Only one copy of shared assemblies, on the other hand, is present per machine. Multiple applications can reference and use a shared assembly. You can share an assembly by installing it to the Global Assembly Cache. There are several reasons why you might want to install your assembly to the Global Assembly Cache. For example:
Shared location. If multiple applications need to access the same copy of an assembly, it should be shared.
Why Share Assemblies

Security
The Global Assembly Cache is located in the C:\WINDOWS\assembly (Microsoft Windows XP) folder, which is given the highest level of security by default.

Side-by-side versioning
You can install multiple versions of the same assembly to the Global Assembly Cache, and applications can locate and use the appropriate version.

For the most part, however, assemblies that you create should be private. You should only share an assembly when there is a valid reason to do so.
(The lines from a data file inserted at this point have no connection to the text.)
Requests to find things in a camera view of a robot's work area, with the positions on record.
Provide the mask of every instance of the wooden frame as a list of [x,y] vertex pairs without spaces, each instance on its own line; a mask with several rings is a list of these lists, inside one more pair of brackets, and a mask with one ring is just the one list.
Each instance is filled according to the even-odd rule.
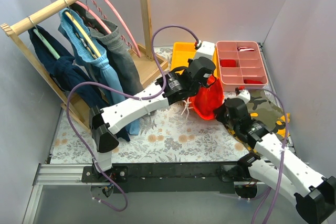
[[[37,11],[34,14],[30,15],[30,19],[34,24],[38,24],[43,20],[51,17],[52,15],[58,13],[63,8],[66,8],[68,5],[73,4],[77,0],[57,0],[50,5],[44,7],[43,9]],[[140,75],[141,84],[147,87],[152,81],[154,81],[160,74],[153,56],[151,53],[151,37],[152,37],[152,25],[151,25],[151,10],[150,10],[150,0],[140,0],[141,4],[141,15],[143,22],[143,31],[145,38],[145,45],[138,45],[141,58],[138,58],[137,55],[132,50],[129,50],[135,66]],[[67,97],[60,90],[60,88],[54,83],[53,79],[49,76],[49,73],[45,70],[44,66],[36,59],[33,53],[27,48],[27,46],[22,42],[18,35],[24,33],[34,26],[29,18],[24,18],[23,20],[15,23],[12,26],[4,23],[1,25],[1,29],[5,34],[12,39],[16,46],[22,51],[28,61],[33,65],[33,67],[38,71],[38,73],[44,78],[44,80],[49,84],[53,91],[60,97],[62,100],[61,107],[66,109]],[[159,63],[163,69],[168,67],[168,62],[161,56],[157,55]],[[70,115],[78,122],[81,126],[88,130],[88,113],[89,107],[86,103],[78,96],[74,95],[70,101]]]

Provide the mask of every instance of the green hanger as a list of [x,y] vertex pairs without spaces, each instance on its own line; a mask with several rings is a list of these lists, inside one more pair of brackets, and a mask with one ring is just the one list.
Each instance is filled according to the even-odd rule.
[[46,40],[45,37],[43,37],[42,34],[39,33],[37,29],[33,29],[34,33],[37,35],[37,37],[42,40],[43,44],[48,48],[48,50],[51,52],[51,54],[55,57],[56,60],[60,58],[60,55],[56,52],[56,50],[51,46],[51,44]]

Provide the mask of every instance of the camouflage cloth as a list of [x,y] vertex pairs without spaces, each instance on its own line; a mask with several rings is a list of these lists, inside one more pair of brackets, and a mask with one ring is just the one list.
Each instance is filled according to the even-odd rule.
[[[263,90],[255,90],[251,93],[251,100],[247,103],[247,110],[251,117],[262,121],[268,126],[278,139],[282,141],[285,137],[285,117],[283,110],[272,103],[265,95]],[[287,113],[288,122],[290,121],[290,114]],[[233,131],[229,131],[236,139],[236,134]],[[252,151],[252,148],[243,143],[245,147]]]

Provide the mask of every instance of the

Sharing an assembly and installing it to the Global Assembly Cache requires that your assembly be signed with a strong name.
Garbage Collector

The garbage collector (GC) of .NET completely absolves the developer from tracking memory usage and knowing when to free memory.
The garbage collector performs a collection in order to free some memory. The garbage collector's optimizing engine determines the best time to perform a collection, (the exact criteria is guarded by Microsoft) based upon the allocations being made. When the garbage collector performs a collection, it checks for objects in the managed heap that are no longer being used by the application and performs the necessary operations to reclaim their memory.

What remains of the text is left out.